When it comes to choosing the right real estate agent, “we don’t have the information that we have about other service professionals,” says Stephen Brobeck, executive director of the Consumer Federation of America, in Washington, D.C.

However, there are several things you can do to pull back the veil of uncertainty to accurately assess a real estate agent’s performance history or potential for success when it comes to your home or business, as a buyer or a seller. “Would you pick up the phone book to choose from the yellow pages a brain surgeon? Of course you wouldn’t, you would make your selection from a list of qualified professionals recommended by others who know of their reputation and success.

Shelley O’Hara, author of ‘The Complete Idiot’s Guide to Buying & Selling a Home,’ says, “When you announce your desire to buy a house, you may be surprised at the number of real estate people who want to represent you. Agents come out of the woodwork. You won’t have to worry too much about finding an agent — you do need to worry about finding a good one.”

Buying a house is the most important financial transaction most people will make in a lifetime, and the most important thing when either buying or selling a home is to select the right real estate agent for you. Funny though how many people usually go about it backwards. They read a newspaper or get one of the home magazines in the supermarkets, and they call about a home they see advertised. They should first select the real estate agent — one who will understand what they need and can navigate the system for them.

 Advertising is designed to make the brokers’ and agents’ phones ring. Typically no one buys the house they called for, but from that point on, they’re joined at the hip with a real estate agent they don’t know anything about — whether they are good, bad or indifferent or new to the business. They need to find an agent before they find house.”

You must make inquiries before you sign with an agent or broker, as commissions can be pretty substantial, and a reason real estate agents will often try to sell you anything and don’t listen to what you’re saying. They’ll tell you every house is the best house they’ve ever seen, every room is the prettiest, your kids are going to love it, and your dog will have lots of friends to bark with. They’ll tell you anything you want to hear!

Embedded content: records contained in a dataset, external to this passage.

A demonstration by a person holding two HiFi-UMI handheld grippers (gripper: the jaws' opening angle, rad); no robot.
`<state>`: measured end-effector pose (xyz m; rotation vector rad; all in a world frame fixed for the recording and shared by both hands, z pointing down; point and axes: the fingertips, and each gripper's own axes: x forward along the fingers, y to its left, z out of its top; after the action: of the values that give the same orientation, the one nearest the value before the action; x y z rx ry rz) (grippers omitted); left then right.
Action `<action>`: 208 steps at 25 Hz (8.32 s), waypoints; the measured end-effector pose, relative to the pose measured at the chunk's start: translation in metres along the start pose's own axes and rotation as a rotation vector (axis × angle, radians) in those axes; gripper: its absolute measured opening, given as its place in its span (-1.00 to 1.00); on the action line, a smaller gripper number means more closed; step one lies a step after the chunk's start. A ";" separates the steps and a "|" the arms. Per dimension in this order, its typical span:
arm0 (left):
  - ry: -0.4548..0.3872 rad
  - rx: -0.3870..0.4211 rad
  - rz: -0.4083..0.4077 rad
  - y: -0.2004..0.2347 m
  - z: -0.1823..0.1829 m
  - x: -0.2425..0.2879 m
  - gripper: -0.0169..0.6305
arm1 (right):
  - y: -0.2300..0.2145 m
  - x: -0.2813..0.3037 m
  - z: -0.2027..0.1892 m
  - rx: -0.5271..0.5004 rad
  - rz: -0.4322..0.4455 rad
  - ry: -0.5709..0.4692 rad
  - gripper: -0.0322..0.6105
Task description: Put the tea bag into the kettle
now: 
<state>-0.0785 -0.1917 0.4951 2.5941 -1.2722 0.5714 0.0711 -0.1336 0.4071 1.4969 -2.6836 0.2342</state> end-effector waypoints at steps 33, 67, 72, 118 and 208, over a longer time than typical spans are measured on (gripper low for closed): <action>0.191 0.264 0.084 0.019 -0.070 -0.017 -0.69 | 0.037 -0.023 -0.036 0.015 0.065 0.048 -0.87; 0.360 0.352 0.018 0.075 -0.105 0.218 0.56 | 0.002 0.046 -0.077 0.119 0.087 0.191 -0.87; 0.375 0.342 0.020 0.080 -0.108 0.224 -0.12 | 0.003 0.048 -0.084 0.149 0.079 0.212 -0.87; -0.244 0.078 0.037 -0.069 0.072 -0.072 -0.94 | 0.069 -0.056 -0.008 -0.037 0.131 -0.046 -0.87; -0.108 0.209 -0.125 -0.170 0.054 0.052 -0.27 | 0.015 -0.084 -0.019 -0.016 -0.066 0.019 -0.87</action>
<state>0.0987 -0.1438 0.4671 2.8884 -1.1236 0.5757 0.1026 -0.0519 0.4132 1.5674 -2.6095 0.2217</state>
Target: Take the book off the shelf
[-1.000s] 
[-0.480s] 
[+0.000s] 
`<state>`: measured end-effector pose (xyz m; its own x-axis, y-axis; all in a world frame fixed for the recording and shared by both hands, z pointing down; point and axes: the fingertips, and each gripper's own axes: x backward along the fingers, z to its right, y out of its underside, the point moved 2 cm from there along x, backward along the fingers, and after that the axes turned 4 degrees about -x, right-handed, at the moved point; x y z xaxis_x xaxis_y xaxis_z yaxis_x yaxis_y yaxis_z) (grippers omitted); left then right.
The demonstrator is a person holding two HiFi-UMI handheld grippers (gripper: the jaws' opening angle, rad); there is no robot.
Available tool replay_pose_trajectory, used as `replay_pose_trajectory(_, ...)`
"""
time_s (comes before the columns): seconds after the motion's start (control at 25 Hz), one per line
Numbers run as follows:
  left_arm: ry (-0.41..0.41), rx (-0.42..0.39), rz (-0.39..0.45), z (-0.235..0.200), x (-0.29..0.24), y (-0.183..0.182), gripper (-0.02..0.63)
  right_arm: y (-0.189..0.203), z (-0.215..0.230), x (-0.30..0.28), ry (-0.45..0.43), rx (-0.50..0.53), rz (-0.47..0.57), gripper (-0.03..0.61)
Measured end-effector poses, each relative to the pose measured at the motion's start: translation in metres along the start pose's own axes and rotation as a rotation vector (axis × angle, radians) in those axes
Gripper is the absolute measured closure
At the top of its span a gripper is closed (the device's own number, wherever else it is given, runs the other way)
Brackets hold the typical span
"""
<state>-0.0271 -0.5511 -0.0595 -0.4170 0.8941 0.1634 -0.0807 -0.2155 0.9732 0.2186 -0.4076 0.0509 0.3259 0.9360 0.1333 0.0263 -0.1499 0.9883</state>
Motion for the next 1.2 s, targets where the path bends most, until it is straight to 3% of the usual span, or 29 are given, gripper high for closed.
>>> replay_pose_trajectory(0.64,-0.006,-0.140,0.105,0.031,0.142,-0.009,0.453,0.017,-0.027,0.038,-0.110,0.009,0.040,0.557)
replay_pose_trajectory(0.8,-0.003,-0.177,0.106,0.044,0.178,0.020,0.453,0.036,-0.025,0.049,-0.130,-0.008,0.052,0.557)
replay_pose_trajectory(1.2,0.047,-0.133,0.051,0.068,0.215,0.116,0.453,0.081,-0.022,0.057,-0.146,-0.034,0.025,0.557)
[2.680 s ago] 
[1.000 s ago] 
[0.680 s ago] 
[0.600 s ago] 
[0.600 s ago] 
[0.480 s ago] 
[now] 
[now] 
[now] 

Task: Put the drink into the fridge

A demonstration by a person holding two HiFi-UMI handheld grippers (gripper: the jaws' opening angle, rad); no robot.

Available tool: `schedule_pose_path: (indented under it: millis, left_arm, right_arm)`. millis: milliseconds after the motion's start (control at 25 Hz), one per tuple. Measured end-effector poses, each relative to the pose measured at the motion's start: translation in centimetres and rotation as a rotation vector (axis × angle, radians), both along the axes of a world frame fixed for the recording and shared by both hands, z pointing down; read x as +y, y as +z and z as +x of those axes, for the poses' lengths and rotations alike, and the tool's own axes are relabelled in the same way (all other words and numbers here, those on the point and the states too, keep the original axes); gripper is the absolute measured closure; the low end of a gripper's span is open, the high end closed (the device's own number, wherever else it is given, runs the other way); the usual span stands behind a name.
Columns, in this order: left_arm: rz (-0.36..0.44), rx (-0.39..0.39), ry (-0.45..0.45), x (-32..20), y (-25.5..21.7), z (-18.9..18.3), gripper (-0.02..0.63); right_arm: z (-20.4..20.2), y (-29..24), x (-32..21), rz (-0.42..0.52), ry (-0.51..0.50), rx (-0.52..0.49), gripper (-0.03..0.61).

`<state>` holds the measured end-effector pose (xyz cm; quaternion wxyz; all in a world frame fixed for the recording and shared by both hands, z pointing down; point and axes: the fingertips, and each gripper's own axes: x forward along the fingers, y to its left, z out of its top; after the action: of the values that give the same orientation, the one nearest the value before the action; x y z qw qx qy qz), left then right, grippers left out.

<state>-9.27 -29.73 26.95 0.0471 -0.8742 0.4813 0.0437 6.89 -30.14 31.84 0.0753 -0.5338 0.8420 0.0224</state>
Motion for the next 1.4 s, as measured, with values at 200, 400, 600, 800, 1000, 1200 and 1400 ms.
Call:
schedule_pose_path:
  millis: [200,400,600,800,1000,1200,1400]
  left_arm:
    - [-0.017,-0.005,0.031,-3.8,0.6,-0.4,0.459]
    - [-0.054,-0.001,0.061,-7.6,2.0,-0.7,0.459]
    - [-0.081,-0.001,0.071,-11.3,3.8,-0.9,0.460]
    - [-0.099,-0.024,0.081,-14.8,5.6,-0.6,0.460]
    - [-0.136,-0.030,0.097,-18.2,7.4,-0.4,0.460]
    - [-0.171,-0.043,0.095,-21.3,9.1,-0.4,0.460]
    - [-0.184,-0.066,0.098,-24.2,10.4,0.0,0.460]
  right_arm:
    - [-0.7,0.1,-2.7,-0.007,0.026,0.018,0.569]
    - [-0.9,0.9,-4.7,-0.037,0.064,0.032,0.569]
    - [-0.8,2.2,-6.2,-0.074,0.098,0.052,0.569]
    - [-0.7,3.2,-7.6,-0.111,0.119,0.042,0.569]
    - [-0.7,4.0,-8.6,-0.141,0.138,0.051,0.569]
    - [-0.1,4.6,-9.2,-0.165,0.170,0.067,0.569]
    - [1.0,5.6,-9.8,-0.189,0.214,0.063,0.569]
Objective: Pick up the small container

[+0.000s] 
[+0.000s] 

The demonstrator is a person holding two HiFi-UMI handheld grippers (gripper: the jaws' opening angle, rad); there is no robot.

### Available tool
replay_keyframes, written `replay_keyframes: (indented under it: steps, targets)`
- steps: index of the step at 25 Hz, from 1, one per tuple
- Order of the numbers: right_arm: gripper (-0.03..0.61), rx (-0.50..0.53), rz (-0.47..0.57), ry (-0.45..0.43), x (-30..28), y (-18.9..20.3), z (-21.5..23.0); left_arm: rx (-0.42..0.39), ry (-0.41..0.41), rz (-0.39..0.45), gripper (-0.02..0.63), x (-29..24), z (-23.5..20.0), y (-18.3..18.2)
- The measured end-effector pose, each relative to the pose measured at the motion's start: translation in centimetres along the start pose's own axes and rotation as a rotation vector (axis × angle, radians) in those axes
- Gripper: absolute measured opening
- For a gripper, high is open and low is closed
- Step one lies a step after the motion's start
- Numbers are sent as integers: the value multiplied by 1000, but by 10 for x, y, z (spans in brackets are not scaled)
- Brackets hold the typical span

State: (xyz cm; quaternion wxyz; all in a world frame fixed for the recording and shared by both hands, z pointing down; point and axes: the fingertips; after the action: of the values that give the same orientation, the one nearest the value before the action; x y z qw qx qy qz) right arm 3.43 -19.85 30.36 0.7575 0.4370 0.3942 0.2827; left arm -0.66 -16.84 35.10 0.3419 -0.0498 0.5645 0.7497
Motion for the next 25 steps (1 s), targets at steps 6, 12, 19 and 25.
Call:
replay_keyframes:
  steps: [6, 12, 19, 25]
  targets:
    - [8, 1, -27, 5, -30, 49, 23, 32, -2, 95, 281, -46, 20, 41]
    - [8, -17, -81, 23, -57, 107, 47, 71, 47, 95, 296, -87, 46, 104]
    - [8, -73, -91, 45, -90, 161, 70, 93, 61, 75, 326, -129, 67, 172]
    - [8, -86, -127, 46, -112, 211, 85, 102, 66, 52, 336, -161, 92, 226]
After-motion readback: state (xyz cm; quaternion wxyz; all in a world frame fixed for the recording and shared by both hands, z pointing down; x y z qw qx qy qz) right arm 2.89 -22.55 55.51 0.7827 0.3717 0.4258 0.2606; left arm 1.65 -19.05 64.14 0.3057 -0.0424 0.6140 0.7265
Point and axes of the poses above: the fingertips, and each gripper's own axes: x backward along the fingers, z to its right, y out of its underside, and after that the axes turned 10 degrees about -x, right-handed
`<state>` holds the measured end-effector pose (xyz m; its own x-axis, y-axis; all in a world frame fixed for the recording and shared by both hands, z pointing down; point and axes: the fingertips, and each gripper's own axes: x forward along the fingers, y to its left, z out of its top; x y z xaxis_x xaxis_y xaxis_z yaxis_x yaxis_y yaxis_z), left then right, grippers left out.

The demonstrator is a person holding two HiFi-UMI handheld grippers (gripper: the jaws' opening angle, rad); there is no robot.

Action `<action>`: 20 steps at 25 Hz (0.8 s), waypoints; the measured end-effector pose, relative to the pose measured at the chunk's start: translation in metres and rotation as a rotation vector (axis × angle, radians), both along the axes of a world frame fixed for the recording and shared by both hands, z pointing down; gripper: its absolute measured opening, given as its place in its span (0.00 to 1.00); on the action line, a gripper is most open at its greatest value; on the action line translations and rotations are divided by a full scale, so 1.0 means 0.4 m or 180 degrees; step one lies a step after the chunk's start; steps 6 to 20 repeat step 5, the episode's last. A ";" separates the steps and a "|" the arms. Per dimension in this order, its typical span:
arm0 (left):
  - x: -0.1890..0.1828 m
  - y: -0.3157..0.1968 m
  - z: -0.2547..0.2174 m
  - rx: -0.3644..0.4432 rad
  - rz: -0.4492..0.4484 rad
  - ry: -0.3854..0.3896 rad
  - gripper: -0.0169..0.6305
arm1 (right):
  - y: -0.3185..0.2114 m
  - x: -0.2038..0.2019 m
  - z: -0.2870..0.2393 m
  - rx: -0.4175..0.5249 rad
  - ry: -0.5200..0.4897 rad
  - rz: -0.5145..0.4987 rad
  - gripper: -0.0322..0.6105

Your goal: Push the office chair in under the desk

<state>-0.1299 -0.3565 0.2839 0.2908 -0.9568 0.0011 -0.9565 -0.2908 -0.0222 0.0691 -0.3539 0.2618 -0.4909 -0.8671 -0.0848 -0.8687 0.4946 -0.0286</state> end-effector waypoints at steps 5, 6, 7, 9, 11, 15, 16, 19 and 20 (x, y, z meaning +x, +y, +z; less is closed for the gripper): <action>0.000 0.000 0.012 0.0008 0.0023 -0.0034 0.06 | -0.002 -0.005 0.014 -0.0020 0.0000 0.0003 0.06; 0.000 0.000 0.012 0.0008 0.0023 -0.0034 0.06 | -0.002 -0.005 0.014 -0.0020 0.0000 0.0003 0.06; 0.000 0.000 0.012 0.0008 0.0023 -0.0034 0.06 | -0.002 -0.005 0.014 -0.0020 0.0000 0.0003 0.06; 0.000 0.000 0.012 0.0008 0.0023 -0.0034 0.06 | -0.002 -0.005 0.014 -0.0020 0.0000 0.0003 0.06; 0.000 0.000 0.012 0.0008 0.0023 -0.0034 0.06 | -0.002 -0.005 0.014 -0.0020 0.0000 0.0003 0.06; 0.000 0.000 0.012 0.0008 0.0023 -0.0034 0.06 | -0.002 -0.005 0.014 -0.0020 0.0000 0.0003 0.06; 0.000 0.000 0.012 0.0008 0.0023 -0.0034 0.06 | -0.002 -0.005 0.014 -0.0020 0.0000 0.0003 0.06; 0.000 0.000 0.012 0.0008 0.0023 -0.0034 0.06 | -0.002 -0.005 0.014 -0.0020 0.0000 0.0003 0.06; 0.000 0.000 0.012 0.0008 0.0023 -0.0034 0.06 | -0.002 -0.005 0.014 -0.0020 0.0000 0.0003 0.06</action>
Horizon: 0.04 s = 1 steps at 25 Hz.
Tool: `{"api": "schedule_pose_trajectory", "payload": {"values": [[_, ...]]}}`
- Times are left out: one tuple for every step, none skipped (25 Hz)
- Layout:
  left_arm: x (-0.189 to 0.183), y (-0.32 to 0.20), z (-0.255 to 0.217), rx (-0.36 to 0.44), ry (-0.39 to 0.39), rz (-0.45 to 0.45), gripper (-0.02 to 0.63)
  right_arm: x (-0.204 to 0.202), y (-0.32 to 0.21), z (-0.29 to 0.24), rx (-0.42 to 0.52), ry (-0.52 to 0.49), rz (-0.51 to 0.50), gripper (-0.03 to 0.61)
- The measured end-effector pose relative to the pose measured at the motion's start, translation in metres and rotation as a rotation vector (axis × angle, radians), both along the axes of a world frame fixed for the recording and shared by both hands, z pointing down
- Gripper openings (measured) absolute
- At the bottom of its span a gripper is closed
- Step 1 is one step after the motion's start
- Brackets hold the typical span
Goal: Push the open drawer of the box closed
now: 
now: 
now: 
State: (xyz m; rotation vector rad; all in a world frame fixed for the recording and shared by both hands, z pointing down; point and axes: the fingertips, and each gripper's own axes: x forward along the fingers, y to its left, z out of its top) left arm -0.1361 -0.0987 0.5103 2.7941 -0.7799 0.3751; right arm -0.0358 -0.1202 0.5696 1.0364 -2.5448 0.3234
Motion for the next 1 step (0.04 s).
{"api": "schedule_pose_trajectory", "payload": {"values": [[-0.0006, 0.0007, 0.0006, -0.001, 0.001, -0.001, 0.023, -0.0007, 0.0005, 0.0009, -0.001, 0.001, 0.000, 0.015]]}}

So, remembering that this will be one of the most valuable possessions, it is of the utmost importance you find an agent you can trust. A real estate agent that is capable of maintaining the highest fiduciary duty standards you can entrust anyone with — trust and confidence. And they should be an agent responsible enough to disclose all the material facts of any transaction — everything they know about the property — be it good or bad. If your agent knows that the basement floods with three inches of water every time it rains, they are obligated to disclose that fact to you.”

When it comes to choosing real estate agents, we don’t always have the necessary information we need, like other service professionals,” says Stephen Brobeck, executive director of the Consumer Federation of America, in Washington, D.C. “so do your homework and ask a lot of questions.”